The morph function need two inputs:

  • a selection (it can result from tagSet('TS') == 'A', vertexFeature('F', 'FP') > 3, selection, …);

  • a list of tokens that specify how to morph the selection.

In the above example, the token was incomingEdges which takes all the incoming links of the spots currently selected, and nothing else (not even the spots initially selected). The supported morph tokens, or morphers are the following:

  • toVertex includes the spots currently selected in the morph result. When this morpher is not present, the selected spots are removed from the target selection.

  • incomingEdges includes the incoming links (backward in time) of the selected spots.

  • outgoingEdges includes the outgoing links (forward in time) of the selected spots.

  • toEdge includes the links of the source selection in the target selection. When this morpher is not present, the selected links are removed from the target selection.

  • sourceVertex includes the source spots of the selected links. The source spot of a link is the one backward in time.

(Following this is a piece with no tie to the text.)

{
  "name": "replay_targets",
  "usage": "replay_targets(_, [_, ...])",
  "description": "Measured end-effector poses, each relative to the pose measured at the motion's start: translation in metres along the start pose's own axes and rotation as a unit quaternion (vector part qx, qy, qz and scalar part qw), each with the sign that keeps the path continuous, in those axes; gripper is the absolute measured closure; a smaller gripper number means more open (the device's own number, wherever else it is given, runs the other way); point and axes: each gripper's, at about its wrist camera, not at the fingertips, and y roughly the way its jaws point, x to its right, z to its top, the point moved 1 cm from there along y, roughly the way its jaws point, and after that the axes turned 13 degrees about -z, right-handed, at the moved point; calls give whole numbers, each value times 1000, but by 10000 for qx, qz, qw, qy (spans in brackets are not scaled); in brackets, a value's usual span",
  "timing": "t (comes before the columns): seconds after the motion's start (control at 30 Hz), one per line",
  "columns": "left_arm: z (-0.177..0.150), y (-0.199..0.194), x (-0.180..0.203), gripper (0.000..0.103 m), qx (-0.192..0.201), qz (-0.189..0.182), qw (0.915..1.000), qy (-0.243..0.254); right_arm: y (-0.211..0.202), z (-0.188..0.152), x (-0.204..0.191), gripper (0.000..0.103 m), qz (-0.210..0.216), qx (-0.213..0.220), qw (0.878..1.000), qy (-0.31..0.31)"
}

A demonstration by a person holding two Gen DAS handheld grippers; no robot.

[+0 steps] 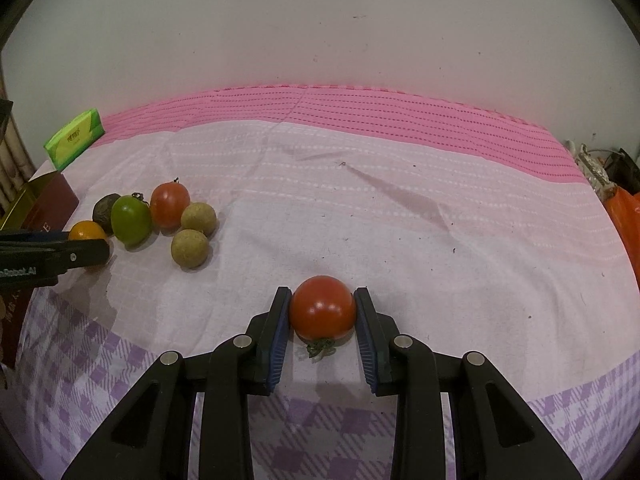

  • targetVertex includes the target spots of the selected links. The target spot of a link is the one forward in time.

  • wholeTrack includes the whole track of the selected spots and links.

You can combine several morphers, if you put them as a list between brackets. For instance:

morph( vertexFeature('Spot N links') == 3, ('toVertex', 'outgoingEdges') )

will select the spots that have 3 links, and return them plus their outgoing links.

Summary.

Functions and variables.

Function

Usage

vertexFeature('Spot feature name', 'Projection name')

Returns the values of the specified spot feature and projection. To be used with a comparison operator on a numerical value like >, <, >=, <=, == or !=.

edgeFeature('Link feature name', 'Projection name')

The same, but for link features.

tagSet('Tag set name')

Returns the tag of all data items for the specified tag-set. To be used with the equality operator ==, comparing to a tag belonging to the specified tag set (tagSet('TS') == 'T').

vertexTagSet('Tag set name')

The same, but only returns the spots in the comparison.

edgeTagSet('Tag set name')

The same, but only returns the links in the comparison.

selection

Returns the content of the current selection.

vertexSelection

Returns only the spots in the current selection.

edgeSelection

Returns only the links in the current selection.

morph

Change the type of data items that are selected, based on their relations. To use with the morphers described below.

Morphers.

Morpher name

Effect

toVertex

Include the spots currently selected in the morph result. When this morpher is not present, the selected spots are removed from the target selection.

incomingEdges

Include the incoming links (backward in time) of the selected spots.

outgoingEdges

Include the outgoing links (forward in time) of the selected spots.

toEdge

Include the links of the source selection in the target selection. When this morpher is not present, the selected links are removed from the target selection.

sourceVertex

Include the source spots of the selected links. The source spot of a link is the one backward in time.

targetVertex

Include the target spots of the selected links. The target spot of a link is the one forward in time.

wholeTrack

Include the whole track of the selected spots and links.